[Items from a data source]
════════════════════
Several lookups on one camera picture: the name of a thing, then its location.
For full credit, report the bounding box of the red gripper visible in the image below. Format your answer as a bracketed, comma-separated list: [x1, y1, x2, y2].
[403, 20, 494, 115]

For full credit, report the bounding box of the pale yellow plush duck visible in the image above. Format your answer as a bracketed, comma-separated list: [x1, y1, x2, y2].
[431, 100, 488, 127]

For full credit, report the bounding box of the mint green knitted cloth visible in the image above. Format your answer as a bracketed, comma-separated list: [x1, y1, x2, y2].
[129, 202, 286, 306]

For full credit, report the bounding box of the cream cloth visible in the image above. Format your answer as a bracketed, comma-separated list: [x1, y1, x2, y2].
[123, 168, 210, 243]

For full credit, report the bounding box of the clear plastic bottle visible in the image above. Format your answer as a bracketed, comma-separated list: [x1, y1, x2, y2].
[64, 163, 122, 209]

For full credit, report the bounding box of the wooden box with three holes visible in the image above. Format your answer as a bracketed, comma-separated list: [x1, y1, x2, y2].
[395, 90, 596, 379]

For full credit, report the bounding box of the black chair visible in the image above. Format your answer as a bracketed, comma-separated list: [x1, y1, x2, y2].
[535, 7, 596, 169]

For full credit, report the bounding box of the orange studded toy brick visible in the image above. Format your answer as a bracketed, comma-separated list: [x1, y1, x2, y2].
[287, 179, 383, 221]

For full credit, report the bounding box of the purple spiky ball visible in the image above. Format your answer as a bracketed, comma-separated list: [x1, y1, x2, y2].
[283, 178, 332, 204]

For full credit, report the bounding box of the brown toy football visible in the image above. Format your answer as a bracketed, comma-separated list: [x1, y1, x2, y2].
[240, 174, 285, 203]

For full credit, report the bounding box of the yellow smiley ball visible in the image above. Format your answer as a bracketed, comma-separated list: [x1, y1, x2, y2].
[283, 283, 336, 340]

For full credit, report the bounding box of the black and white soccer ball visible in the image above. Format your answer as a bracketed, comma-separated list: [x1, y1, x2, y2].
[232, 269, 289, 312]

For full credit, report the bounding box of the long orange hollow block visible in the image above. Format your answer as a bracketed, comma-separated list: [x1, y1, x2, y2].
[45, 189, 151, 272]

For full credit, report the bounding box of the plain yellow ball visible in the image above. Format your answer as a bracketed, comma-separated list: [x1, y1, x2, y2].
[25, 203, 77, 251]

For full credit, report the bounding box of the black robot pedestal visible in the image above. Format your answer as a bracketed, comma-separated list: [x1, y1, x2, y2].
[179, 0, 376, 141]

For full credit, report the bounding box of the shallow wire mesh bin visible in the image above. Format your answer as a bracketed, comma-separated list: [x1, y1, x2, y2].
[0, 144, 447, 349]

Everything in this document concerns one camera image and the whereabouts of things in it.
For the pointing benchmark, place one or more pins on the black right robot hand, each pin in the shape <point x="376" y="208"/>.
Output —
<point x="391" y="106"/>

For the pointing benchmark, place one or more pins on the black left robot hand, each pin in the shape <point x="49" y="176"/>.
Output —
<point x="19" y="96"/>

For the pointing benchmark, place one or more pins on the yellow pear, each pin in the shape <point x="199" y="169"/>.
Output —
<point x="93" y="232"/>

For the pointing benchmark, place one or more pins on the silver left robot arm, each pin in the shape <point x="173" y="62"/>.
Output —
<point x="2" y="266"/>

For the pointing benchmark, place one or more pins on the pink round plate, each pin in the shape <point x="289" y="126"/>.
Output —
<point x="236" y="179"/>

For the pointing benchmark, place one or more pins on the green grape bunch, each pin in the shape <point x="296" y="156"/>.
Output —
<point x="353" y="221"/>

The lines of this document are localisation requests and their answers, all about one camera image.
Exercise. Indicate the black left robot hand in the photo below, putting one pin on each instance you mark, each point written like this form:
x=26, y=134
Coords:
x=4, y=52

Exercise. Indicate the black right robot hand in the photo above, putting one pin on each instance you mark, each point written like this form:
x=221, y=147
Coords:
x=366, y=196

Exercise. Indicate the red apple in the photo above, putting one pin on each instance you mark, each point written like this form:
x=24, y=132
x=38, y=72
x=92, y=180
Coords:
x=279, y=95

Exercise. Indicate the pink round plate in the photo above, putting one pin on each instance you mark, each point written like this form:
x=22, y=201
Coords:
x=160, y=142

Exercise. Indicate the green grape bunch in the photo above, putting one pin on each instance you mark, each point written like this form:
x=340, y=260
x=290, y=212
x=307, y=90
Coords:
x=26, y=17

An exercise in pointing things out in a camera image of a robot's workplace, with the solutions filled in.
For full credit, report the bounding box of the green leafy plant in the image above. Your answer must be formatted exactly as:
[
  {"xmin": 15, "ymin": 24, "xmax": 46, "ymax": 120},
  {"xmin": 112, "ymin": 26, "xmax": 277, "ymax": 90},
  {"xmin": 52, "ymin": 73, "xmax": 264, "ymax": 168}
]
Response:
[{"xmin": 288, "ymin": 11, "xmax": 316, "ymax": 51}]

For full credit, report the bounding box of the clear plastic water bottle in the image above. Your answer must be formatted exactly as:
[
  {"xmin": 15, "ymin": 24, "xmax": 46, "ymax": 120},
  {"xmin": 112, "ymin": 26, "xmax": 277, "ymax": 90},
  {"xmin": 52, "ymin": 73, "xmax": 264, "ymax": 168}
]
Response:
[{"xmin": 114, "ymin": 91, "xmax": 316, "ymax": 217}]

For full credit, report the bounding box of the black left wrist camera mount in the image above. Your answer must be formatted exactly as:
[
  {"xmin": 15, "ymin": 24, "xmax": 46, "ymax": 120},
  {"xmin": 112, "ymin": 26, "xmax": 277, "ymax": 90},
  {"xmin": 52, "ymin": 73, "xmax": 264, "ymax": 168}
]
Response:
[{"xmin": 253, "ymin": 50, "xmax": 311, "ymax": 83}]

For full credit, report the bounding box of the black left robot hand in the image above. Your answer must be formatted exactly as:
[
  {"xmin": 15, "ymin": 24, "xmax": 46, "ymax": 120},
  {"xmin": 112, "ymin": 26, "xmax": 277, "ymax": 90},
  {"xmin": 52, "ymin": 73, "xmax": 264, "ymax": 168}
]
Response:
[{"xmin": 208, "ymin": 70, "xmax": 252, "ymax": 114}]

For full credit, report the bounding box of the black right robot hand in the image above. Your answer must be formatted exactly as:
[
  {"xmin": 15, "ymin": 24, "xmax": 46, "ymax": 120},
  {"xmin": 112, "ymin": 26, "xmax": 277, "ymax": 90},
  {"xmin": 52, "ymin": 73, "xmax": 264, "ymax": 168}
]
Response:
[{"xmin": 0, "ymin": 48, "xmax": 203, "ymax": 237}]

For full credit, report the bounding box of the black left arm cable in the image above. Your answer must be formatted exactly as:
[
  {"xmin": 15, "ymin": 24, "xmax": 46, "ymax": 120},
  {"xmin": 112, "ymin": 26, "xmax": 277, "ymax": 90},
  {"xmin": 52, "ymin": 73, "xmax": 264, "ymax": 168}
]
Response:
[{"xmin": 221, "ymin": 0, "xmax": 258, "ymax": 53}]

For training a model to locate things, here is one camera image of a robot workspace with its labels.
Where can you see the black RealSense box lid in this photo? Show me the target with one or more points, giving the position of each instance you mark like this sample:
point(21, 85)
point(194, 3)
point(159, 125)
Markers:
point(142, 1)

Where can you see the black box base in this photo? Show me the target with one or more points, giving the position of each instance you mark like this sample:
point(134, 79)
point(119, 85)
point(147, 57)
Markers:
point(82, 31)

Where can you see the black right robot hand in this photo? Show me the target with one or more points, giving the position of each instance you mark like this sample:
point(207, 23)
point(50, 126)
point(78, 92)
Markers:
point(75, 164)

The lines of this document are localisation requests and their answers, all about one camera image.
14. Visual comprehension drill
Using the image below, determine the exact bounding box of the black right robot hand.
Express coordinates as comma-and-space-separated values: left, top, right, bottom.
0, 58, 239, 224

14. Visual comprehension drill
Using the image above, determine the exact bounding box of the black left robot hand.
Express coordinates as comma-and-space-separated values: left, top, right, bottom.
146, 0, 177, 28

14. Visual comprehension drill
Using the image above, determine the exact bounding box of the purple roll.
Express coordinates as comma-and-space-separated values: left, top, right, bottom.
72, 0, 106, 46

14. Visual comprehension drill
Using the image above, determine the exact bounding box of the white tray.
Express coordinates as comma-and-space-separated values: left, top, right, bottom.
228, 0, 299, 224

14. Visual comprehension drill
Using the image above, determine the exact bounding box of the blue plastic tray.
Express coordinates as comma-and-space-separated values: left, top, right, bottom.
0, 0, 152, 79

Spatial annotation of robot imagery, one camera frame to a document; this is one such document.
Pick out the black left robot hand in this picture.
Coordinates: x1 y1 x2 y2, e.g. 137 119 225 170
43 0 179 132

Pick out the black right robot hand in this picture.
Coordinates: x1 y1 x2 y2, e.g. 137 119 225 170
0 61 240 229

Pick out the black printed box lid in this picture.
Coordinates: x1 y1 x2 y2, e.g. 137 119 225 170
════════════════════
If a line in the entries contains "pointing", copy it.

For the pointing benchmark, place one or more pins on the black right robot hand, each pin in the shape <point x="376" y="208"/>.
For the pointing benchmark, place one or more pins on the black left robot hand, each pin in the shape <point x="49" y="176"/>.
For the pointing benchmark, place one or more pins on the yellow pear, each pin in the shape <point x="199" y="169"/>.
For the pointing benchmark, place one or more pins on the silver left robot arm, each pin in the shape <point x="173" y="62"/>.
For the pointing benchmark, place one or more pins on the pink round plate, each pin in the shape <point x="289" y="126"/>.
For the pointing benchmark, place one or more pins on the green grape bunch, each pin in the shape <point x="296" y="156"/>.
An exercise in pointing things out in a camera image of a robot's workplace, with the solutions filled in.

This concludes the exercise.